THE DECANAL DELUSION: A POST-QUANTUM AUTOPSY
I. The Anguita Stasis
To understand the Hyderabad debacle, one must first visualize the profound stillness of Anguita. After the sudden, surgically cold eviction from the Quantum Research Centre (QRC) in Abu Dhabi, an event that felt less like a job loss and more like being ejected from a pressurized cabin at 30,000 feet, I had retreated to my parents’ village. Anguita is located in the geographical dead-center of Spain, a place where time doesn't just pass; it pools and stagnates. I was in a state of "Pre-Jubilation Trauma," a condition characterized by waking up at 6:00 AM to organize spreadsheets that no longer existed and drafting memos to colleagues who had already blocked my number.

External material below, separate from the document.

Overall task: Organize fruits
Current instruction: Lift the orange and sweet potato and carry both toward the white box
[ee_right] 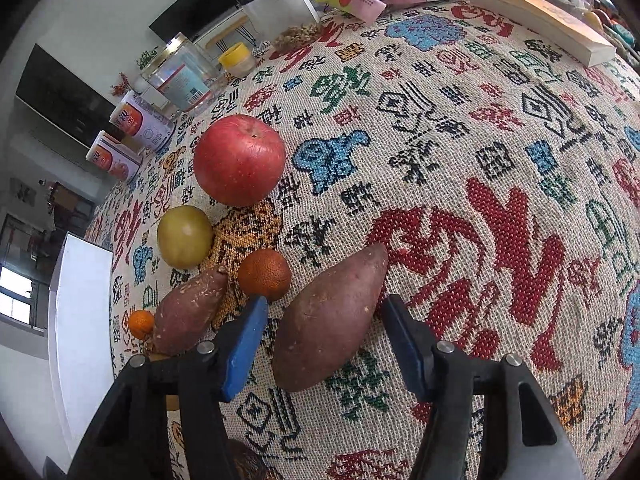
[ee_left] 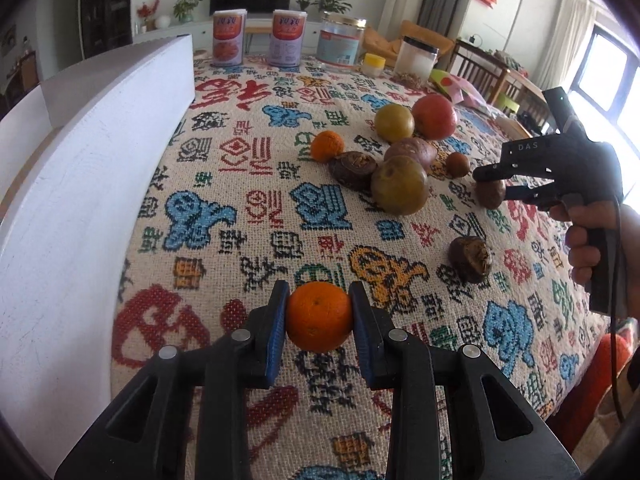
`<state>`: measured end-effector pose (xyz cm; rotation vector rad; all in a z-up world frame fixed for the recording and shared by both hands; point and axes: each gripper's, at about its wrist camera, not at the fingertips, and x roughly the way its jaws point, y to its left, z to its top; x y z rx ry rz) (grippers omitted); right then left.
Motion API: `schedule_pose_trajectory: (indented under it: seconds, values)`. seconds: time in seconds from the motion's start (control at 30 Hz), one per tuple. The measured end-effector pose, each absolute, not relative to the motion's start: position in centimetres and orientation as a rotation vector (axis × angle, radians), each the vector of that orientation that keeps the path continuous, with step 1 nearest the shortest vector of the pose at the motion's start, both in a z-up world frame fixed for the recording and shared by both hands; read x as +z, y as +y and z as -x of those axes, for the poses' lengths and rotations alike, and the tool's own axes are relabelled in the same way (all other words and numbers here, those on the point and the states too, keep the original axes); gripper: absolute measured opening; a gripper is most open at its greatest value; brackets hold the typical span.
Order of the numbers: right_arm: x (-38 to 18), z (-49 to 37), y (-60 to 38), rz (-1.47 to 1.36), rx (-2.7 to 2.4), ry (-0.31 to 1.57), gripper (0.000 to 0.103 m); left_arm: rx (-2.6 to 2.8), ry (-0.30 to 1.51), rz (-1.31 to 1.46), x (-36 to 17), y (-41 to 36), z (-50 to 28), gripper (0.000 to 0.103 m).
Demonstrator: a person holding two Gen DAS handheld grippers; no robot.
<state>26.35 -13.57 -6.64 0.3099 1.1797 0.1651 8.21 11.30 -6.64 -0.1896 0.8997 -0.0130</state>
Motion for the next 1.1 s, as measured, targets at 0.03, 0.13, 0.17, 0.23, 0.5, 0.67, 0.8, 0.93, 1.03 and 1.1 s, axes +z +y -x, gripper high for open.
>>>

I was "healing" from the wounds of a premature retirement, which essentially meant I was pacing the stone floors of a house built in the 18th century, mourning the loss of liquid nitrogen tanks and extremely expensive electronics. My career was a collapsed star. And then, the telephone, that shrill, analog instrument of fate, rang.
It was Pep Lluis.
Pep Lluis was, at that specific temporal coordinate, the Dean of the School of Technology at Woxsen University. Now, Woxsen is located in Kamkole, an area of Hyderabad that is "near" the city only in the sense that the Moon is "near" the Earth—it’s visible, perhaps, but the journey requires significant life-support systems and a willingness to endure crushing atmospheric pressure. Months ago, I had rebuffed his offer of a professorship. I had already spent three decades at the UAB (Universitat Autònoma de Barcelona) grinding through the gears of the Spanish academic apparatus, and I had zero desire to return to the classroom to explain the basics of C++ to teenagers.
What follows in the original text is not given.